--- EXERCISE DESCRIPTION ---
Among the lines below, which ones contain the word "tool"? Copy every such line.

--- MATERIAL PROVIDED ---
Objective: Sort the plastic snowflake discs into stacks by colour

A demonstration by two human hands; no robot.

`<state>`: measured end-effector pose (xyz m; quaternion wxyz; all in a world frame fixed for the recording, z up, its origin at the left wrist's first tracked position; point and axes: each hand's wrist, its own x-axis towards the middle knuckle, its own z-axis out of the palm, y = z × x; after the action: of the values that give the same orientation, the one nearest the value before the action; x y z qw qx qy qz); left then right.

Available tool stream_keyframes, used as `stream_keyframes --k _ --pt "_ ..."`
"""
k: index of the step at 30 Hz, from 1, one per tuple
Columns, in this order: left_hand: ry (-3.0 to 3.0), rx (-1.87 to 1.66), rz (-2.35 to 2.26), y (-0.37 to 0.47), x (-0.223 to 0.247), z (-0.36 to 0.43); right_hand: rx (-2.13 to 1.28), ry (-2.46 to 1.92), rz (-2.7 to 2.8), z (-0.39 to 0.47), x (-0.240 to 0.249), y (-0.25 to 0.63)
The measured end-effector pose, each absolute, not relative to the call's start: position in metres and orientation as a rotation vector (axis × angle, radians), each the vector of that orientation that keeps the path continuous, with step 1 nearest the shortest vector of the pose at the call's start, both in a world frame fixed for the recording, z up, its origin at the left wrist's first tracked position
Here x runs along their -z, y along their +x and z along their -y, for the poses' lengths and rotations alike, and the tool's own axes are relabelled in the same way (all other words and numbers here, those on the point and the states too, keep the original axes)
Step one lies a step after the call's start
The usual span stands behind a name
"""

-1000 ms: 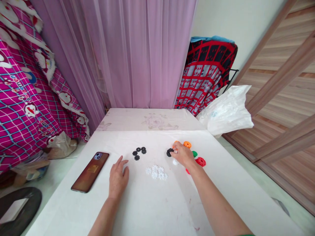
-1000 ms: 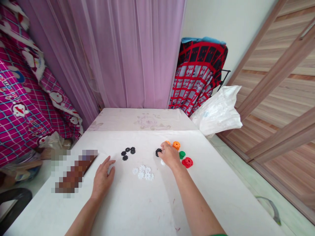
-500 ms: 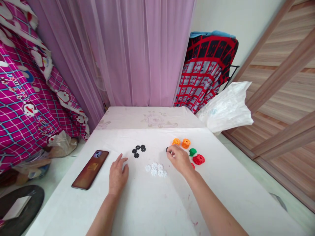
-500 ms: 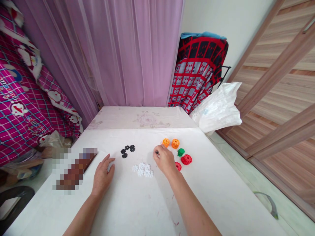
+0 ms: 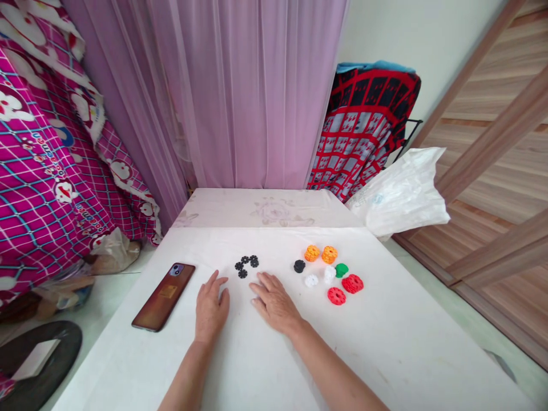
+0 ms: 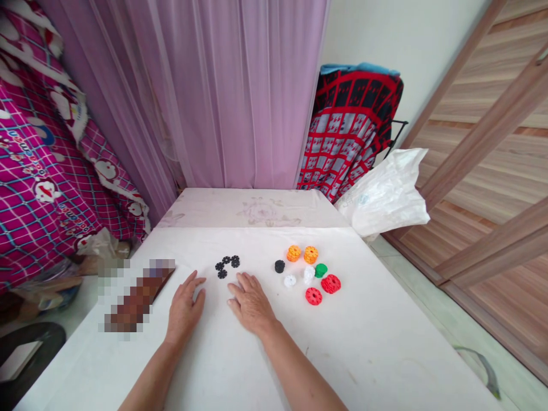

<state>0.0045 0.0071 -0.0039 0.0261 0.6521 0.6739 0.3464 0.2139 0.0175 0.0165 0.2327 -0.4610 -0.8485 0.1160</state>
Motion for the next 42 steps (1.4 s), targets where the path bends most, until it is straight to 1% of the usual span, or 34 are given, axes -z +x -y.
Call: stream_keyframes --k 6,9,11,13,16,18,22,28,34,37,42 --pt "2.007 -1.096 -2.082 0.006 0.004 -0.007 -0.362 -1.113 2.226 -0.032 -0.01 0.206" --pt "1.993 -1.113 -2.075 0.007 0.004 -0.007 -0.46 -1.119 2.124 -0.035 -0.007 0.209" --pt "1.988 -1.11 -2.073 0.007 0.003 -0.007 -0.541 -1.197 2.016 -0.042 -0.009 0.21" --pt "1.99 -1.09 -2.074 0.007 0.003 -0.007 -0.572 -1.371 1.902 -0.052 -0.016 0.208" --pt "1.998 -1.066 -2.072 0.007 0.003 -0.007 -0.528 -1.693 1.847 -0.07 -0.031 0.198" --pt "1.996 -1.067 -2.072 0.007 0.003 -0.007 -0.484 -1.831 1.895 -0.08 -0.04 0.189" --pt "1.989 -1.066 -2.076 0.008 0.002 -0.007 -0.412 -1.904 2.019 -0.089 -0.049 0.172" --pt "1.999 -1.05 -2.07 0.007 0.003 -0.007 -0.371 -1.946 2.043 -0.084 -0.046 0.171" --pt "2.001 -1.075 -2.062 0.005 0.005 -0.007 -0.393 -1.873 2.004 -0.059 -0.051 0.201" --pt "1.996 -1.083 -2.053 0.005 0.005 -0.006 -0.337 -1.863 1.915 -0.055 -0.064 0.235" --pt "1.974 -1.099 -2.045 0.005 0.006 -0.007 -0.265 -1.964 1.794 -0.068 -0.084 0.296"
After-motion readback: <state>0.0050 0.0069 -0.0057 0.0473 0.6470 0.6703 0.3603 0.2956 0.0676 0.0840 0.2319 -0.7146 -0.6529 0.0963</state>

--- WRITTEN SOLUTION ---
Available tool stream_keyframes, used as `stream_keyframes --k _ --pt "_ ..."`
Here x runs along their -z, y along their +x and z along their -y, for the poses' lengths and rotations alike, and the tool's own axes are relabelled in the same way (all other words and numbers here, those on the point and the states too, keep the original axes)

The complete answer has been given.